Task details =>
Among the entries below, how many lines include the string "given"? Answer with only the number.

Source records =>
=== Section Start ===

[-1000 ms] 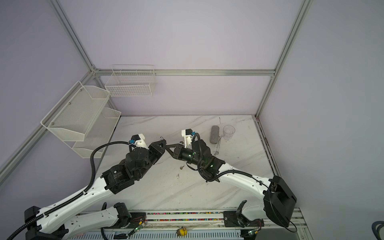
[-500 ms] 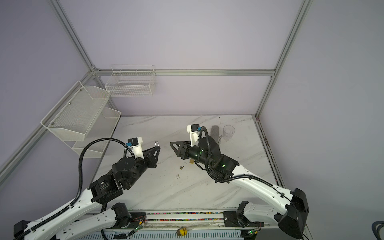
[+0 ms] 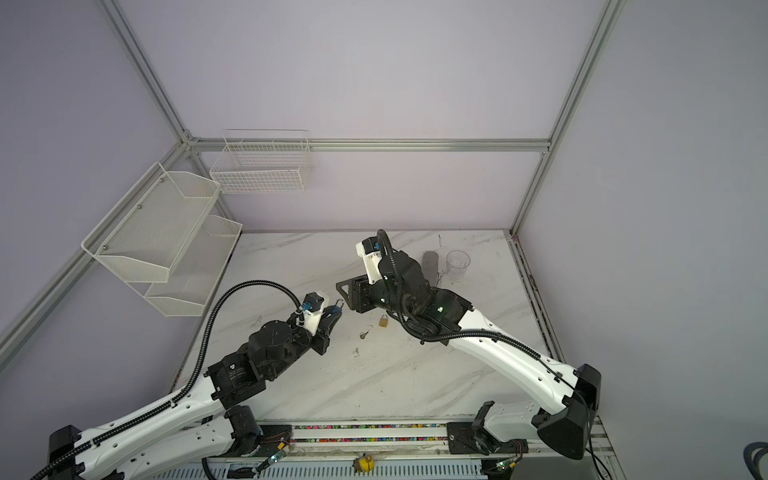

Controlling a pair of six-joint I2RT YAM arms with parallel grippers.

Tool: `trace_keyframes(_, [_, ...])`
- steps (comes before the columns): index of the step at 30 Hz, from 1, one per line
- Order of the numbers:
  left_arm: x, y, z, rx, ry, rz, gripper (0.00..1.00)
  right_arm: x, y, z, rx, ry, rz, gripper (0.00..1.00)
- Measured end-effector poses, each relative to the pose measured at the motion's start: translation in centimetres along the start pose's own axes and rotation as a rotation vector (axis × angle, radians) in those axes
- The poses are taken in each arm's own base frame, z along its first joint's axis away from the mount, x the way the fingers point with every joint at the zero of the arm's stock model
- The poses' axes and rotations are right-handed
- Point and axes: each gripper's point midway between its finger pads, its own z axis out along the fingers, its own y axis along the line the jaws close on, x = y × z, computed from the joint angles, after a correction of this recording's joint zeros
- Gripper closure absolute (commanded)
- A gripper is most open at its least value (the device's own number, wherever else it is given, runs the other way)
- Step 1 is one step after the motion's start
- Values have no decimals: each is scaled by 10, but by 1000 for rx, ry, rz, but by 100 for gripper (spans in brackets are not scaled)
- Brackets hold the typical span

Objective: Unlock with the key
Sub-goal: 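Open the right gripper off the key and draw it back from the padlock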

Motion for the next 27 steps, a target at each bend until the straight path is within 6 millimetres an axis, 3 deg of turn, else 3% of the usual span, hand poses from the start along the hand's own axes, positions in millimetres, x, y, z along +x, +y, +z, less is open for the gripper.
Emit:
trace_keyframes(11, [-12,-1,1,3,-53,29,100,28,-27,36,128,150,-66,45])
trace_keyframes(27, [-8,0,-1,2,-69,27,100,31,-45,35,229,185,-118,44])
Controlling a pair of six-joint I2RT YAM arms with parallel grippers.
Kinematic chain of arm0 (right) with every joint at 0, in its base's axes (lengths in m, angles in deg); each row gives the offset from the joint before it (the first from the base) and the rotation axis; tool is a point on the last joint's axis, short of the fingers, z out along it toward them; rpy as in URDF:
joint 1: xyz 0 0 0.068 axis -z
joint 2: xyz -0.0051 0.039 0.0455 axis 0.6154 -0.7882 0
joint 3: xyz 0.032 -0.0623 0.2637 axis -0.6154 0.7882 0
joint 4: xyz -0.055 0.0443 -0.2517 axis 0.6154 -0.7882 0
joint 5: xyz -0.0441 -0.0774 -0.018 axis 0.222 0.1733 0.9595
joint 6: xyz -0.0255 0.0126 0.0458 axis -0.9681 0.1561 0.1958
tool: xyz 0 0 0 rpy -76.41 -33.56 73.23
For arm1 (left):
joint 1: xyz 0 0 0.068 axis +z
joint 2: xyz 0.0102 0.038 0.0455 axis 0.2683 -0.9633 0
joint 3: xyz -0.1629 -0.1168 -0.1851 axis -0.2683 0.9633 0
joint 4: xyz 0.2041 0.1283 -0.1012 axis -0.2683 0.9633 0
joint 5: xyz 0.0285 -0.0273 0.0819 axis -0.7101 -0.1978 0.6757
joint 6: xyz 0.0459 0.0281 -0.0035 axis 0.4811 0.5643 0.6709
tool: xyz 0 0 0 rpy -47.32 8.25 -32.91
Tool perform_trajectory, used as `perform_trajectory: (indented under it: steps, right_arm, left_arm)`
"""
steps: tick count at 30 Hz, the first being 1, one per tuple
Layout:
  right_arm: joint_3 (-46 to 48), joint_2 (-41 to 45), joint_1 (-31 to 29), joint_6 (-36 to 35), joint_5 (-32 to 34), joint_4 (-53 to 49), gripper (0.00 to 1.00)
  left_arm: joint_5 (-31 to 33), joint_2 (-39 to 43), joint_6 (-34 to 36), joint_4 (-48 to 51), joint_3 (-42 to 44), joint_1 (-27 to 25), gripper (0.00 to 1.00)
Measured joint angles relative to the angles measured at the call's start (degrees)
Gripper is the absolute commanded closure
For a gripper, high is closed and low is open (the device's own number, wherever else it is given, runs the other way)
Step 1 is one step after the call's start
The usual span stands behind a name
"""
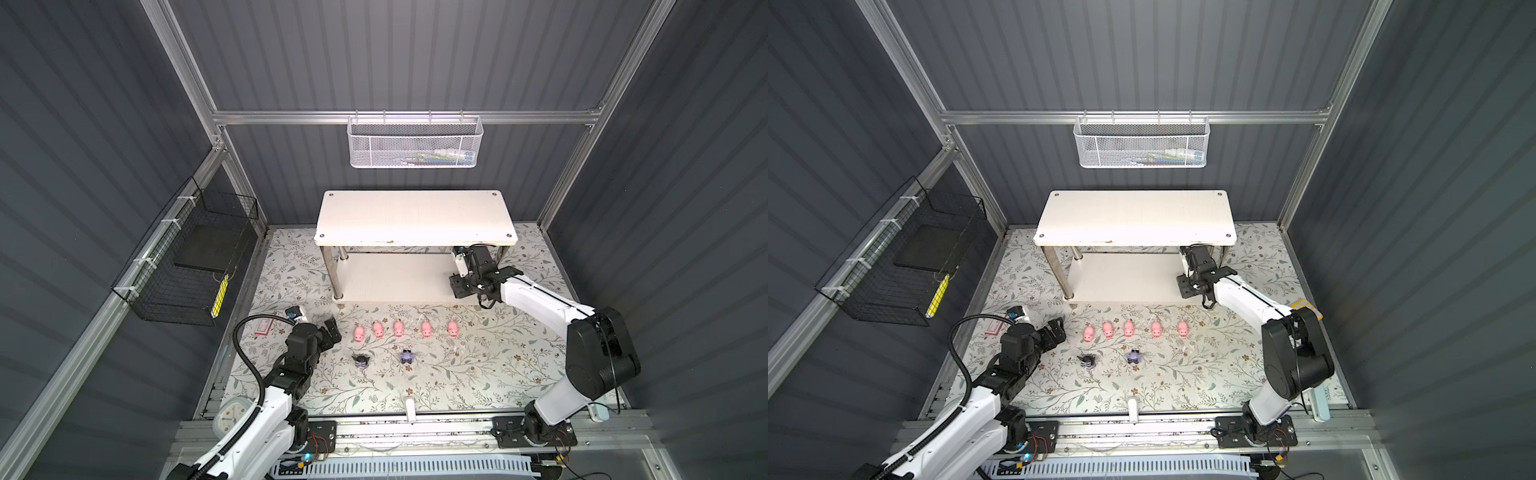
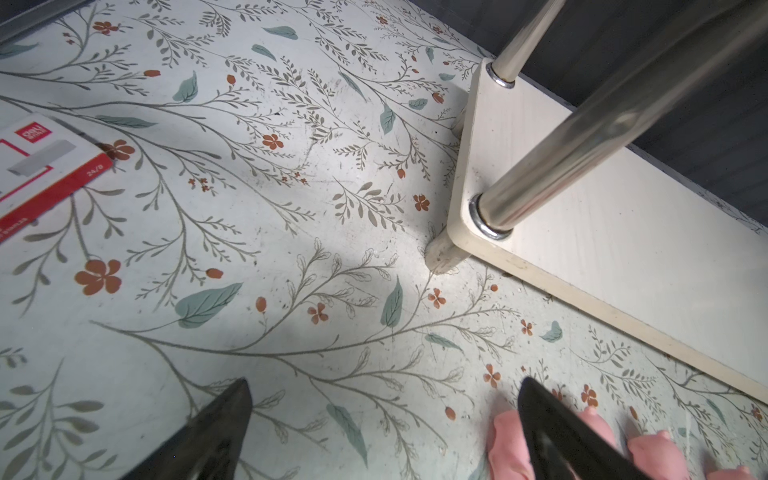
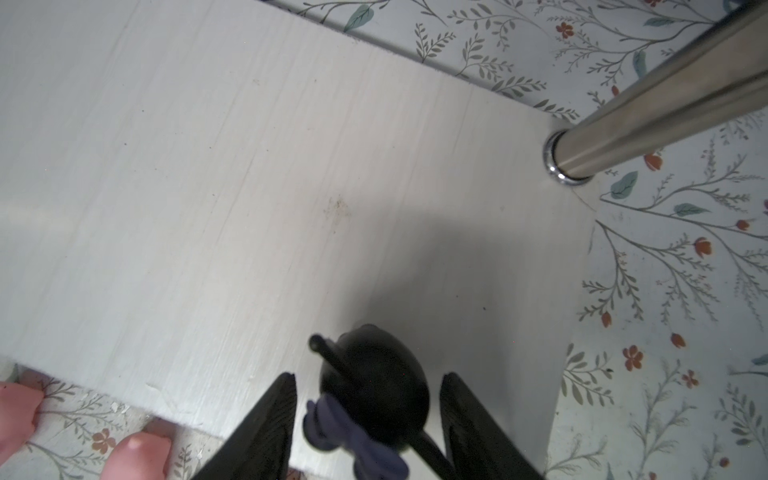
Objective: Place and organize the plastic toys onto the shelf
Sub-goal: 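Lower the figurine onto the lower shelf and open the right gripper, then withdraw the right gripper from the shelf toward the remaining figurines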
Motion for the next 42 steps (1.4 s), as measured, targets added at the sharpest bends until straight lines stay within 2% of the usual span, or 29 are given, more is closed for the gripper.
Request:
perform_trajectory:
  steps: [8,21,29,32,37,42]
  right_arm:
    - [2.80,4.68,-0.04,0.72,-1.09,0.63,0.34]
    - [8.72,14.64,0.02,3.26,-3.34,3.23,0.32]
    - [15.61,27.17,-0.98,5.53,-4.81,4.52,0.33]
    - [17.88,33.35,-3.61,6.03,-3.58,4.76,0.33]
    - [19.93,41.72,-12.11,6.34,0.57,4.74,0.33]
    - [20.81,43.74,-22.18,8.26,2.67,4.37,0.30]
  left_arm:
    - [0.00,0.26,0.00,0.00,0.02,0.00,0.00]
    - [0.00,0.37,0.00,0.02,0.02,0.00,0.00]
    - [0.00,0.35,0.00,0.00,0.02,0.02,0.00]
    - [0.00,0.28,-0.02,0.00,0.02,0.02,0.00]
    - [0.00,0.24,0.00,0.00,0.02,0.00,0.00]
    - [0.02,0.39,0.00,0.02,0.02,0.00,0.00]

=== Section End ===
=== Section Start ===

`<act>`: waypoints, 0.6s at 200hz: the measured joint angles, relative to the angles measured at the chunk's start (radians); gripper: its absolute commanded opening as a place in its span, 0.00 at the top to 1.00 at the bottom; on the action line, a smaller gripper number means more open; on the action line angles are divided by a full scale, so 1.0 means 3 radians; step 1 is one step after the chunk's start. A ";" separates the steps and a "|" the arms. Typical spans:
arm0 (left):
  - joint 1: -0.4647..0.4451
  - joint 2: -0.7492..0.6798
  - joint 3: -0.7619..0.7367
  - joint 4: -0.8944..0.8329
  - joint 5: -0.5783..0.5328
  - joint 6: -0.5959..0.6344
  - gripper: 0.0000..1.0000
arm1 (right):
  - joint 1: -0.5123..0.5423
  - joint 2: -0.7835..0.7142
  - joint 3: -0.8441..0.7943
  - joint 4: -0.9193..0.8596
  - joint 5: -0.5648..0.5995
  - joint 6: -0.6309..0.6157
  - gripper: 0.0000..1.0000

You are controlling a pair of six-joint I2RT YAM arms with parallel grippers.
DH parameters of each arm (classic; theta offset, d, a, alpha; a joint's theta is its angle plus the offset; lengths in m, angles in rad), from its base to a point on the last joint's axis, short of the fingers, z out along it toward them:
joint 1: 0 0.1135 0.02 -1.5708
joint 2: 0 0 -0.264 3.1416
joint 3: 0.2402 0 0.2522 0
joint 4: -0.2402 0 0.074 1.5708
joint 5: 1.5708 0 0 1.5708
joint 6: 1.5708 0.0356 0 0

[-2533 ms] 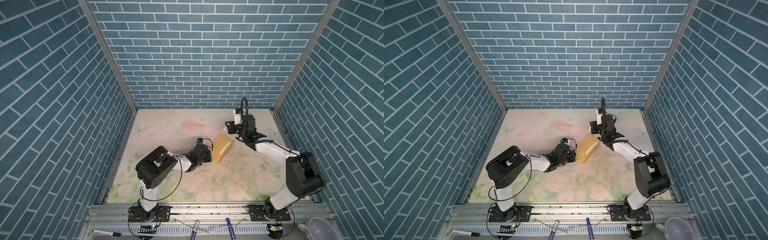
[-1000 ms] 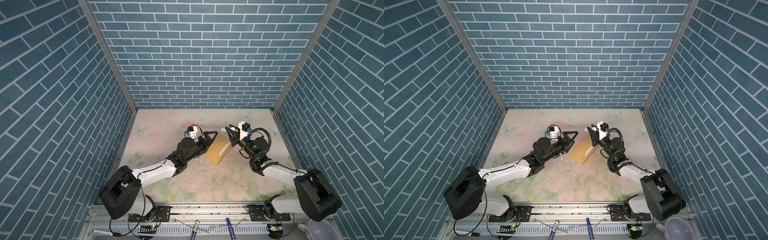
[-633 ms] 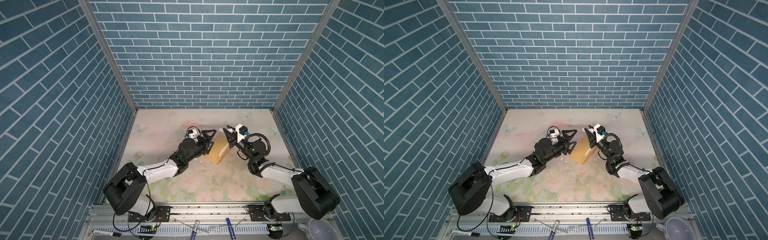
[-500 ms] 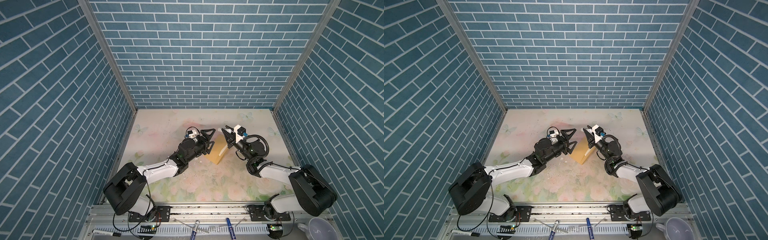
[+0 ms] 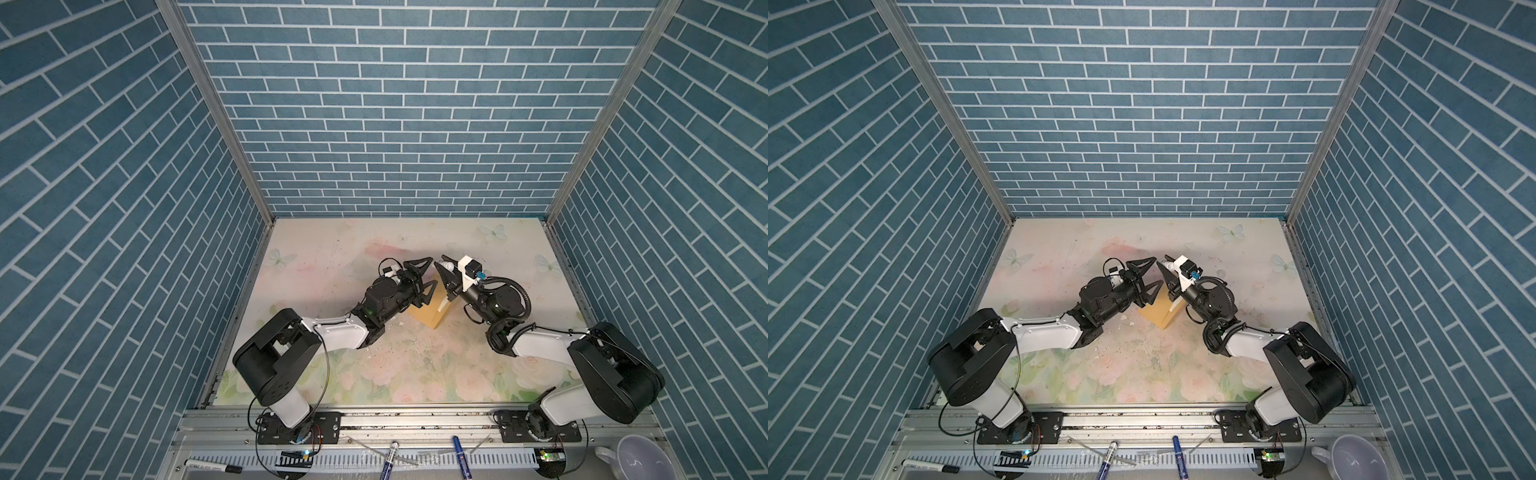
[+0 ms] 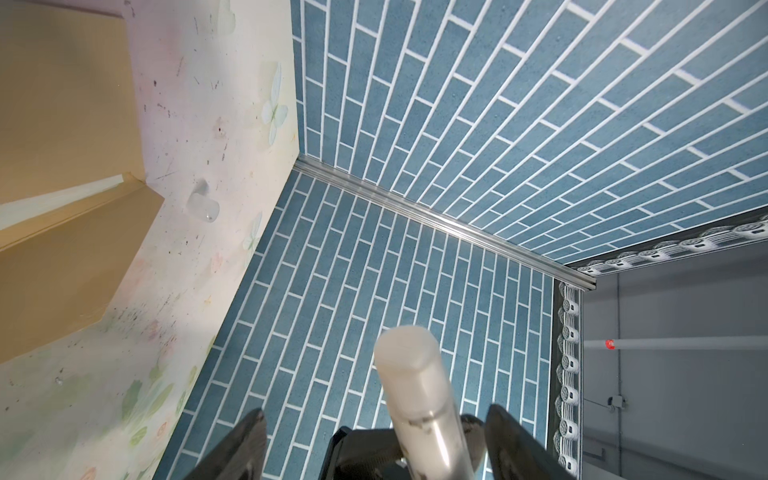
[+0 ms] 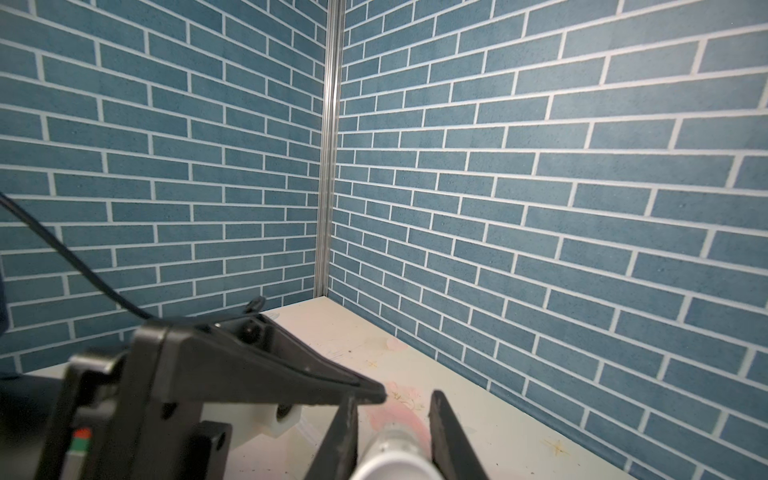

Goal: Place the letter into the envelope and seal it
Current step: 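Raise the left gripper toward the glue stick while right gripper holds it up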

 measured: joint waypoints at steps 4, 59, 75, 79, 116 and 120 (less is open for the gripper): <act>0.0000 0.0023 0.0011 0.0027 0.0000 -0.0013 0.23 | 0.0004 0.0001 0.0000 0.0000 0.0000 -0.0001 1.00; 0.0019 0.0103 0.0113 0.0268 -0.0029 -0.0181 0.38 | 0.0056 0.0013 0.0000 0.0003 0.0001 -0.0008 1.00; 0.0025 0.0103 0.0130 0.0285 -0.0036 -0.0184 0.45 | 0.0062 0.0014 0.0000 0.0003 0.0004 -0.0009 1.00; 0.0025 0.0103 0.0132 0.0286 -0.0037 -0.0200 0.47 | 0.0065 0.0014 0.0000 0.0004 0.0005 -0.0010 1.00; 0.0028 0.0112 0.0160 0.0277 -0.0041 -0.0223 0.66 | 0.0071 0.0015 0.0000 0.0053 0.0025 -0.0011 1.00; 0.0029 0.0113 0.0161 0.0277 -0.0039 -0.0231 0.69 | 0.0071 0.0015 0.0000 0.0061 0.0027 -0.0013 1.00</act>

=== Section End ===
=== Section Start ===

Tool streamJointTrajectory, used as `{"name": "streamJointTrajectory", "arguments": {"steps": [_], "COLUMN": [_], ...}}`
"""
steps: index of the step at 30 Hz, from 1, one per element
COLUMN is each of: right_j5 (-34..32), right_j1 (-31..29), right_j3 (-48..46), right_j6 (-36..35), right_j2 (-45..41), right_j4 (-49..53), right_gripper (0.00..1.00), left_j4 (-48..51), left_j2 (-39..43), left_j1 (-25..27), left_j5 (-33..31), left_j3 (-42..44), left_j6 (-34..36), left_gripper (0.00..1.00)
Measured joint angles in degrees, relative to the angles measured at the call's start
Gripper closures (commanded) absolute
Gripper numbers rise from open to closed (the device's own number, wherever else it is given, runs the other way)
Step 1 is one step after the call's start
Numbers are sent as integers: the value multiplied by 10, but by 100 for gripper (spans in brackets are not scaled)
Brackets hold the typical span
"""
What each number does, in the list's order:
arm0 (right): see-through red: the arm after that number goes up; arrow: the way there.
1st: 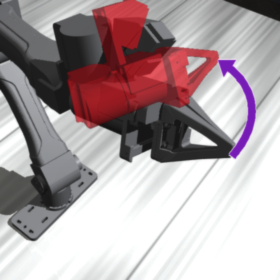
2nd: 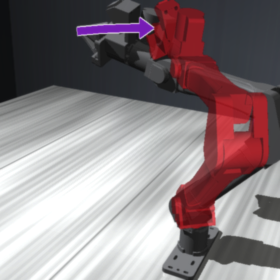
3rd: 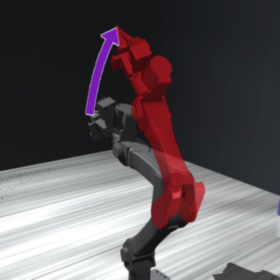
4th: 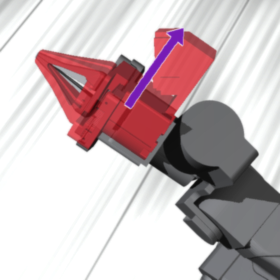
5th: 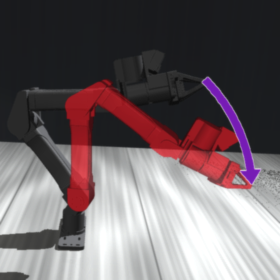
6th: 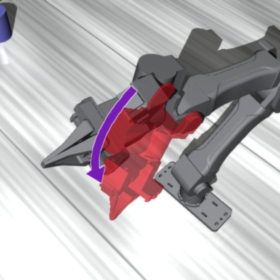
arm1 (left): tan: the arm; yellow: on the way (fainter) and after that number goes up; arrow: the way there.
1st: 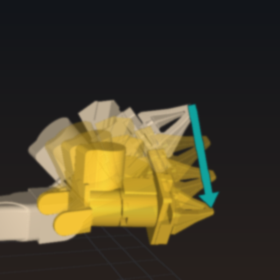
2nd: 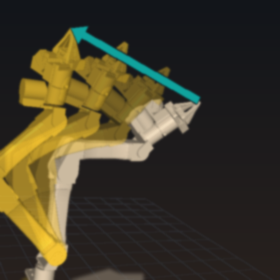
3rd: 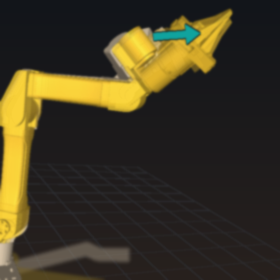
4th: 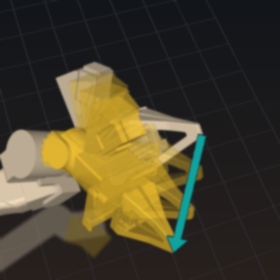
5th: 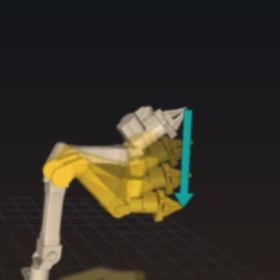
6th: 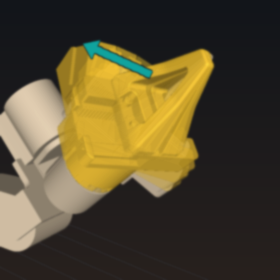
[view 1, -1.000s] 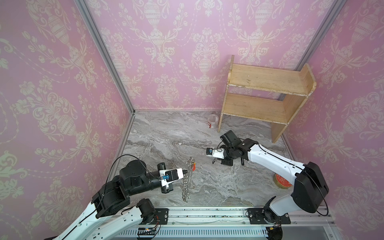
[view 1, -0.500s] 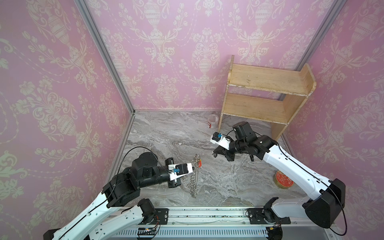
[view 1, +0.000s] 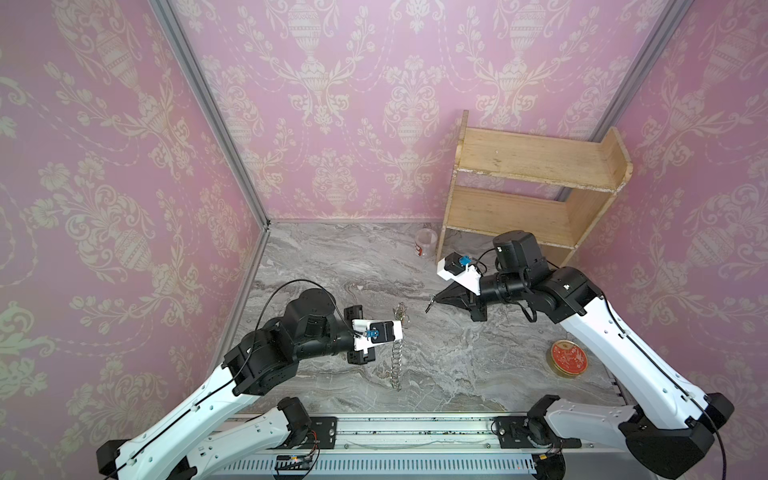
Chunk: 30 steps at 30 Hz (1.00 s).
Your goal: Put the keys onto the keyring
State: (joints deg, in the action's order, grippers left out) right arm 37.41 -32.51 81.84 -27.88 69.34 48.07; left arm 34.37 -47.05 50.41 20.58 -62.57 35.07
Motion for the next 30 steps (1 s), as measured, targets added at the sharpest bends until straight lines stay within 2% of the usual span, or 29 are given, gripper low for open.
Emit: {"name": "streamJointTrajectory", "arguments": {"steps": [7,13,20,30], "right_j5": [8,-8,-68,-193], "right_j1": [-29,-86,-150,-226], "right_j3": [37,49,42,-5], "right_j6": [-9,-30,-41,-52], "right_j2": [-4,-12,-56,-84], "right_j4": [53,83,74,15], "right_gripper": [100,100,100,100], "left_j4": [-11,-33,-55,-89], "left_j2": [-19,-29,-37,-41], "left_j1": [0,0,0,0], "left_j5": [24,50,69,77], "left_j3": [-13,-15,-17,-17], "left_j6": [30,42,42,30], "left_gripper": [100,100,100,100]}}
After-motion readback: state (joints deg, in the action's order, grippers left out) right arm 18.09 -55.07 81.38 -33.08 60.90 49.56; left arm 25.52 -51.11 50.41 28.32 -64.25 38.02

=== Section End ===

Result for this exercise =>
5